Source data:
┄┄┄┄┄┄

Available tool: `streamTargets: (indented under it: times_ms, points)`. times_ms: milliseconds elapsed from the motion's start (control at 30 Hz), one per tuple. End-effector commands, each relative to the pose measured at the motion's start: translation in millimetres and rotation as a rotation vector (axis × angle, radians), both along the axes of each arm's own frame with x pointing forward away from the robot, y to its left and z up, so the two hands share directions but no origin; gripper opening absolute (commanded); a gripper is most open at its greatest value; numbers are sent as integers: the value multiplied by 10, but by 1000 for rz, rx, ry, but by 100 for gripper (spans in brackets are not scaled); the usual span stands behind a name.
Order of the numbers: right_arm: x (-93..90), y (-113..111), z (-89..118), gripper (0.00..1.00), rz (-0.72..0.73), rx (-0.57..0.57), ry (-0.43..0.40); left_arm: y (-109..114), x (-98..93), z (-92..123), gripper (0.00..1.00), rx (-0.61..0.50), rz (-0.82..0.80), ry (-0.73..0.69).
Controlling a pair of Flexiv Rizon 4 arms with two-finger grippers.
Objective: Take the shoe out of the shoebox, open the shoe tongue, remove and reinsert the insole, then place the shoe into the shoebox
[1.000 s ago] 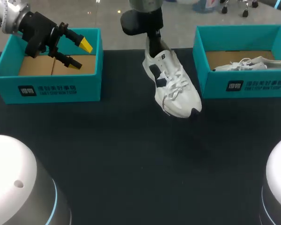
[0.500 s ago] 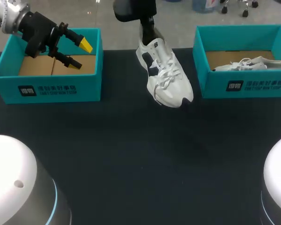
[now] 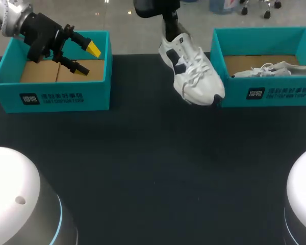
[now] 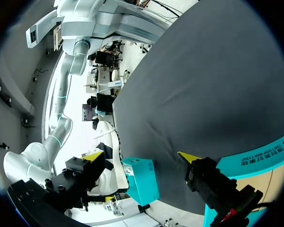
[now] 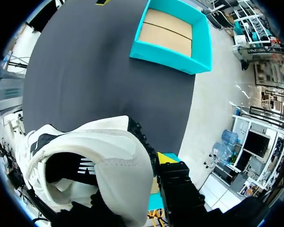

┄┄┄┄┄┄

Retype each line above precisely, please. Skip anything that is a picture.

Expected output:
Available tool: `streamTargets: (indented under it: times_ms, points)`. times_ms: milliseconds elapsed from the motion's start (control at 30 Hz), one per tuple. End-effector commands, each relative to the pose measured at the motion's start: translation in millimetres and rotation as a rotation vector (axis × angle, radians), both along the axes of each arm's own frame with x pointing forward away from the robot, y to its left and z up, so the two hands share directions but no origin; gripper opening absolute (commanded); a gripper is most open at its greatest value; numbers are sent as integers: the value multiplied by 10, but by 1000 for rz, rx, ry, but by 100 for gripper (spans in brackets are not scaled); the usual span stands behind a name.
Order of the numbers: right_arm: x (-93..90), y (-113..111), z (-89..118), gripper (0.00..1.00), rz (-0.72..0.73), rx (-0.57..0.57), ry (-0.43..0.40); left_arm: y (-109..114), x (-98..93), z (-92..123), gripper (0.00..1.00), rx (-0.61..0.50), rz (-0.82..0.80), ry (-0.73..0.69).
Controlling a pair of Flexiv Rizon 4 arms with two-finger grippers.
Objective: Take the shoe out of the shoebox, open the shoe tongue, remove and reinsert the insole, then place the shoe into the shoebox
[1.000 s ago] 
[0.500 s ago] 
[now] 
[now] 
[now] 

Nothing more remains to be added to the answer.